(Task to carry out):
Every line of the listing that contains the word "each" is to be copied out.

(Exercise data):

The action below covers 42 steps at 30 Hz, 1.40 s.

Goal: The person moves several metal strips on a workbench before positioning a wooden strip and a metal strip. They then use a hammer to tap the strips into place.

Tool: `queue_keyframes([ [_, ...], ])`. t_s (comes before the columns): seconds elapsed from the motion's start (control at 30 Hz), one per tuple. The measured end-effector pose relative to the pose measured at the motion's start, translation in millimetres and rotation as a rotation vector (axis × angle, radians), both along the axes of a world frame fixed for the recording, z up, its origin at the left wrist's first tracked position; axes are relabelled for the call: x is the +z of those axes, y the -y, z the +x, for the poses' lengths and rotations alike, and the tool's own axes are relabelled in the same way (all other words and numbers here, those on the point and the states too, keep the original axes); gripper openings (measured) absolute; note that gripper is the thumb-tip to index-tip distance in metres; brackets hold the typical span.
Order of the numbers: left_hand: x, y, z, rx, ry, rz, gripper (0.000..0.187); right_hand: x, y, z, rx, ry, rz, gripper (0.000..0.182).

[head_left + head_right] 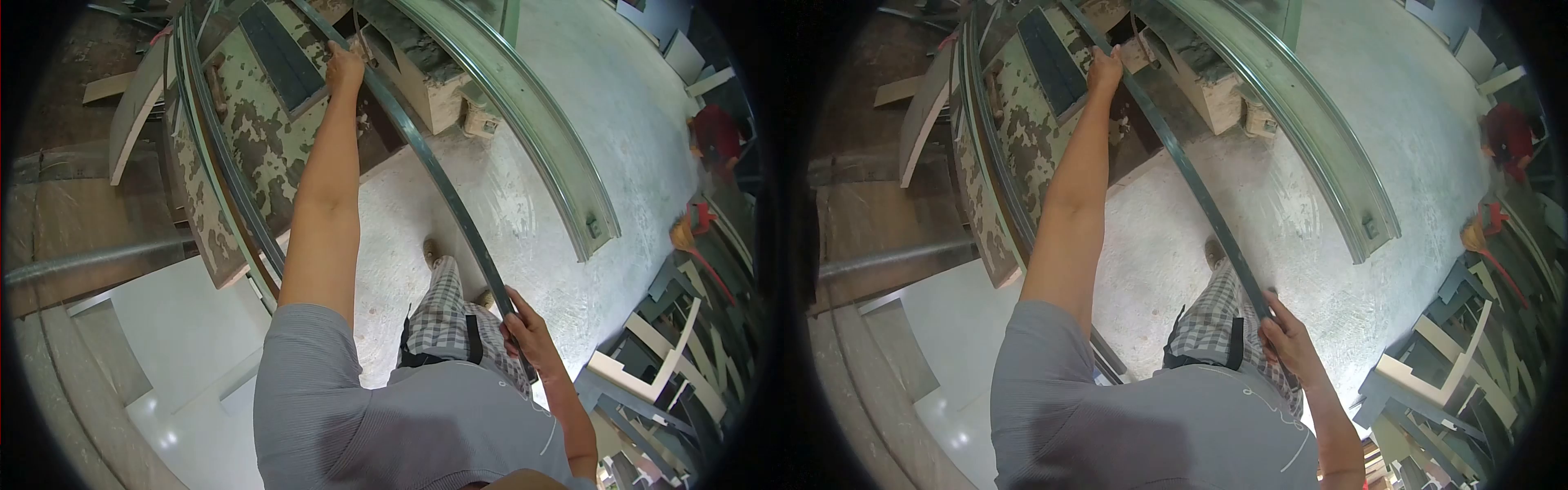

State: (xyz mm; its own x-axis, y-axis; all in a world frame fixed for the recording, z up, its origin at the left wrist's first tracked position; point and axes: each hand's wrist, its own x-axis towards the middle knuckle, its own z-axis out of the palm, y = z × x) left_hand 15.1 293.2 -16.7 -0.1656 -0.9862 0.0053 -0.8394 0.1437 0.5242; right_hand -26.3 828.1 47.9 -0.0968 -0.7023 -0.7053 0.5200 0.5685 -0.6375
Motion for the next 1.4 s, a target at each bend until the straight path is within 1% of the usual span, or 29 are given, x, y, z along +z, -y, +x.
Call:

(The answer):
State: (xyz mm; its own x-axis, y-axis; all in a world frame fixed for the recording, z up, its origin at the left wrist's first tracked position; point and axes: each hand's wrist, its own x-axis towards the middle knuckle, its own z-axis out of the palm, y = z × x) left_hand 15.1 293.2 -16.7 -0.1656 -0.9862 0.0053 -0.8394 0.1437 0.5242; right_hand -26.3 828.1 47.9 -0.0968 -0.7023 -0.7053 0.5200 0.5685 -0.6375
Motion for the next 1.4 s, a target at each bend until the straight path is within 1% of the usual span, or 29 are given, x, y, z along +z, -y, +x.

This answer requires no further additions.